Sunday, May 13, 2012
Blessed To Be A Mommy
Thankful for the blessing of motherhood. Clayton and Sadie are treasures in my heart, and I never want to take for granted the priviledge it is to mother a child's heart!
Sunday, January 8, 2012
My Baby Girl & Her Mamma
Wednesday, January 4, 2012
Anticdotal Kid Journals
I bought these cute little mini journals from Staples. It was something I knew wanted to start right away at the beginning of this year, and already I know I love it, and realize it could be meaningful to the kids someday. I can envision the teenage years when they feel like I never loved them (remember those years!?), and I can whip out these journals and let them read not only the cute and funny things they did in their childhood, but thoughts I have for them, letters written specifically to them and scriptures I pray over them & claim for them.
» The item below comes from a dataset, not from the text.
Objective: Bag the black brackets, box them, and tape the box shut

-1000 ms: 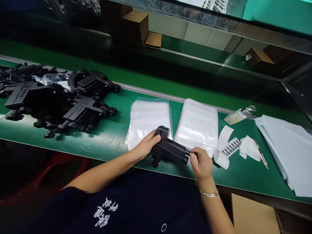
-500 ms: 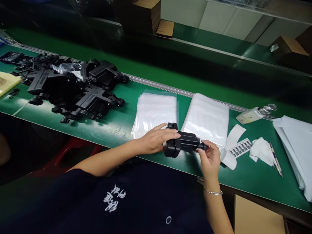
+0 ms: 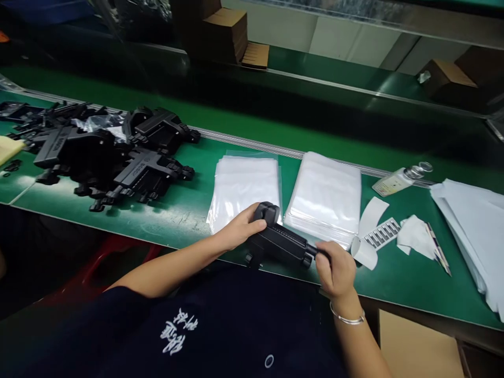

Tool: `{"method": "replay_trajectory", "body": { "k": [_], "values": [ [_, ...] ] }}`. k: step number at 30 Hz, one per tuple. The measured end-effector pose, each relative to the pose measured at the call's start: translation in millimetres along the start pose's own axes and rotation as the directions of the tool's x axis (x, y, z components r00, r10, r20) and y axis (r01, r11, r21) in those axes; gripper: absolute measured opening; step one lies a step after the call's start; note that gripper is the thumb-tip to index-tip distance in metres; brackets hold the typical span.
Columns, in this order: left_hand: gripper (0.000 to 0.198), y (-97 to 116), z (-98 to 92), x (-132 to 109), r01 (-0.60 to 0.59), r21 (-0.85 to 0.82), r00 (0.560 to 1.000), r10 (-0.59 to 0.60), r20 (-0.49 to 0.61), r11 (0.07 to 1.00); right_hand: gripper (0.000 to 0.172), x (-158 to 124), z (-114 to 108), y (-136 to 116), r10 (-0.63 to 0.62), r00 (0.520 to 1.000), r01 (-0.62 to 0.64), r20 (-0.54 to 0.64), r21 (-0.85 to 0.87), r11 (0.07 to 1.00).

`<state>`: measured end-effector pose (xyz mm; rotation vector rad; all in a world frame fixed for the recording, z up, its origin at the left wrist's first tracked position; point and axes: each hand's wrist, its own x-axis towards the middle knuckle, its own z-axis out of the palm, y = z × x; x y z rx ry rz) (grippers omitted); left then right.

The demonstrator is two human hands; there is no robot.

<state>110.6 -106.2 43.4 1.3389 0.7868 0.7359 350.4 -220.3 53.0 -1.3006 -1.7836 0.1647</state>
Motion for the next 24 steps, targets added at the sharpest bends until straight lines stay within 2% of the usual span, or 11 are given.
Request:
{"method": "replay_trajectory", "body": {
  "k": [1,2,3,5,7,8,10,13,16,19,24],
  "values": [
    [0.071,0,-2.6,-2,-0.057,0.081,0.998,0.058,-0.016,0.995,0.019,1,4,-1,0.204,0.979,-0.204,0.016,0.139,0.969],
    [0.073,1,-5.9,-4,-0.122,0.171,0.992,0.124,-0.004,0.978,0.02,3,8,0,0.409,0.909,-0.415,0.082,0.285,0.864],
    [0.073,2,-9.5,-7,-0.189,0.256,0.982,0.185,0.038,0.948,0.022,4,12,1,0.568,0.8,-0.591,0.192,0.409,0.695],
    [0.067,6,-15.8,-11,-0.314,0.367,0.948,0.269,0.168,0.876,0.028,6,20,5,0.678,0.581,-0.783,0.451,0.535,0.316],
    [0.061,8,-18.7,-13,-0.362,0.403,0.929,0.292,0.226,0.84,0.034,7,26,10,0.652,0.475,-0.822,0.591,0.563,0.088],
    [0.06,8,-18.8,-13,-0.333,0.404,0.942,0.28,0.186,0.852,0.038,6,28,11,0.645,0.468,-0.812,0.604,0.582,0.044],
    [0.062,4,-17.4,-11,-0.208,0.341,0.976,0.219,0.006,0.917,0.048,4,32,13,0.665,0.526,-0.757,0.53,0.648,0.082],
    [0.063,-3,-14.6,-4,-0.065,0.069,0.972,0.079,-0.219,0.995,0.048,-2,39,14,0.682,0.693,-0.621,0.235,0.674,0.399],
    [0.06,-9,-13.5,2,-0.03,-0.133,0.968,-0.004,-0.25,0.991,0.033,-4,50,11,0.584,0.808,-0.504,0.077,0.605,0.617],
    [0.056,-12,-13.3,4,-0.019,-0.145,0.972,-0.016,-0.235,0.989,0.021,-2,63,7,0.597,0.801,-0.471,0.047,0.664,0.581],
    [0.061,-15,-15.1,2,-0.147,0.0,0.965,0.144,-0.221,0.989,0.023,7,79,4,0.738,0.675,-0.496,0.003,0.742,0.451]
  ]
}}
Wednesday, November 9, 2011
Duggers...Adding to the Family!
"I was not thinking that God would give us another one, and we are just so grateful," Michelle said on "Today." The Duggar mom was surprised about her 20th baby. However, she expressed major enthusiasm about the new addition. "We are so excited," the unsuspecting mom said.I have always enjoyed following the Dugger Family. Here is their official website.
Sunday, May 8, 2011
Reasons I LOVE Being a Mommy...
~I loved each of my babies' first cries. There's not a sound in the world that has overwhelmed my heart with love, even before seeing the child the sounds came from.~I loved hearing each of them say "Mamma", and when then reach for me, to be held.
~I love kissing every boo-boo and having that power to instantly make it all better.
~I love hearing Clayton said, "Good morning to you!" every morning in a sing-song voice.
~I love playing babies & trains, walking to the park, playing ball and planting flowers with them.
~I love that Sadie still wants to be cuddled & rocked, & that sometimes all she wants is her Mamma.
~I love that Clayton has a tender heart, and often talks about what Jesus did on the cross, and later how He a'came alive again. :)
~I also love that Clayton is "all-boy", often wanting to play rough, and get really dirty.
~I love how Sadie will keep the rhythm to any song and "sing" along every time she hears music.
~I also love how Sadie plays with her dollys and rocks them, and pats them & gives them kisses.~I love, but am humbled by the fact that I am not only their Mommy, but their teacher, and curriculum and their filter for this world. I must be consistently reveling in God's Word, interceding on my knees for them, joyously living a life of worship to Christ alone, and obtaining a peace when my mind is stayed on God. (Isaiah 26:3) I must push past cares and seek to be renewed of mind with truth of the Lord, and not my earthly thoughts. (Romans 12:2) A Christian mommy does not just change diapers and wipe noses, she is to learn how to be clothed in strength and dignity, laughing without fear of the future, speaking kind words, and giving instructions with kindness. (Prov.31 25-26). This is of course, a lot to live up to. Will we do it perfect? no. Increasingly? yes!
I am, of course, not perfect, but I don't claim to be. I am just so thankful for what God has blessed me with. I will never take for granted the 2 treasures that I have in Clayton Andrew & Sadie Hazel. (Phil. 1:3) "Every time I think of you, I give thanks to my God."